Thursday, April 9, 2015 10:00 am - 10:00 am EDT (GMT -04:00)


Mike Yun Qian Miao


Adaptive Learning Algorithms for Non-Stationary Data


Mohamed Kamel


With the wide availability of large amounts of data and acute need for extracting useful information from such data, the intelligent data analysis has attracted great attention and contributed to solve many practical tasks, ranging from scientific research, industrial process and daily life. Many cases of the data keep evolving over time or change from one domain to another. The non-stationary nature of the data brings a new challenge for many existing learning algorithms, which are based on the stationary assumption.

This dissertation addresses three crucial problems towards the effective handling of non-stationary data by investigating systematic methods for sample reweighting. Sample reweighting is a problem that infers sample-dependent weights for a data collection to match another data collection which exhibits distributional difference.

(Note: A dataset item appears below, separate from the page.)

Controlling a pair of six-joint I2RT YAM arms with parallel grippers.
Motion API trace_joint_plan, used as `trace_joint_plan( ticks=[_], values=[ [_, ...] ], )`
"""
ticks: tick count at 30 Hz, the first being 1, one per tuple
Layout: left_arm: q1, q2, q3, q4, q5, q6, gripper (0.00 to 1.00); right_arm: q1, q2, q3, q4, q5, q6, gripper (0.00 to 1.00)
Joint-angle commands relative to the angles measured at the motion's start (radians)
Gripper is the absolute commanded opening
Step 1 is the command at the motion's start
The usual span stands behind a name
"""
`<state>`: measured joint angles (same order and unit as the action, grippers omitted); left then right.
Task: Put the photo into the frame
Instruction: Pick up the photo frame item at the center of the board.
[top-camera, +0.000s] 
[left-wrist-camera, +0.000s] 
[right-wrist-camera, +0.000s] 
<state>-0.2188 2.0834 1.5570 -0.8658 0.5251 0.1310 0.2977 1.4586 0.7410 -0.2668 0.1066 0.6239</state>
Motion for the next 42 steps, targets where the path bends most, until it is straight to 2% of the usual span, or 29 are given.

It is known as the density-ratio estimation problem and the estimation results can be used in several machine learning tasks. This research proposes a set of methods for distribution matching by developing novel density-ratio methods that incorporate the characters of different non-stationary data analysis tasks. The contributions are summarized below.

First, for the domain adaptation of classification problems a novel Discriminative Density-ratio (DDR) method is proposed. This approach combines three learning objectives: minimizing generalized risk on the reweighted training data, minimizing class-wise distribution discrepancy and maximizing the separation margin on the test data. To solve the DDR problem, two algorithms are presented on the basis of block coordinate update optimization scheme. Experiments conducted on different domain adaptation scenarios demonstrate the effectiveness of the proposed algorithms.

Second, for detecting novel instances in the test data a locally-adaptive kernel density-ratio method is proposed. While traditional novelty detection algorithms are limited to detect either emerging novel instances which are completely new, or evolving novel instances whose distribution are different from previously-seen ones, the proposed algorithm builds on the success of the idea of using density ratio as a measure of evolving novelty and augments with structural information of each data instance's neighborhood. This makes the estimation of density ratio more reliable, and results in detection of emerging as well as evolving novelties.

In addition, the proposed locally-adaptive kernel novelty detection method is applied in the social media analysis and shows favorable performance over other existing approaches. As the time continuity of social media streams, the novelty is usually characterized by the combination of emerging and evolving. One reason is the existence of large common vocabularies between different topics. Another reason is that there are high possibilities of topics being continuously discussed in sequential batch of collections, but showing different level of intensity. Thus, the presented novelty detection algorithm demonstrates effectiveness in the social media data.

Lastly, an auto-tuning method for the non-parametric kernel mean matching estimator is presented. It introduces a new quality measure for evaluating the goodness of distribution matching which reflects the normalized mean square error of estimates. The proposed quality measure does not depend on the learner in the following step and accordingly allows the model selection procedures for importance estimation and prediction model learning to be completely separated.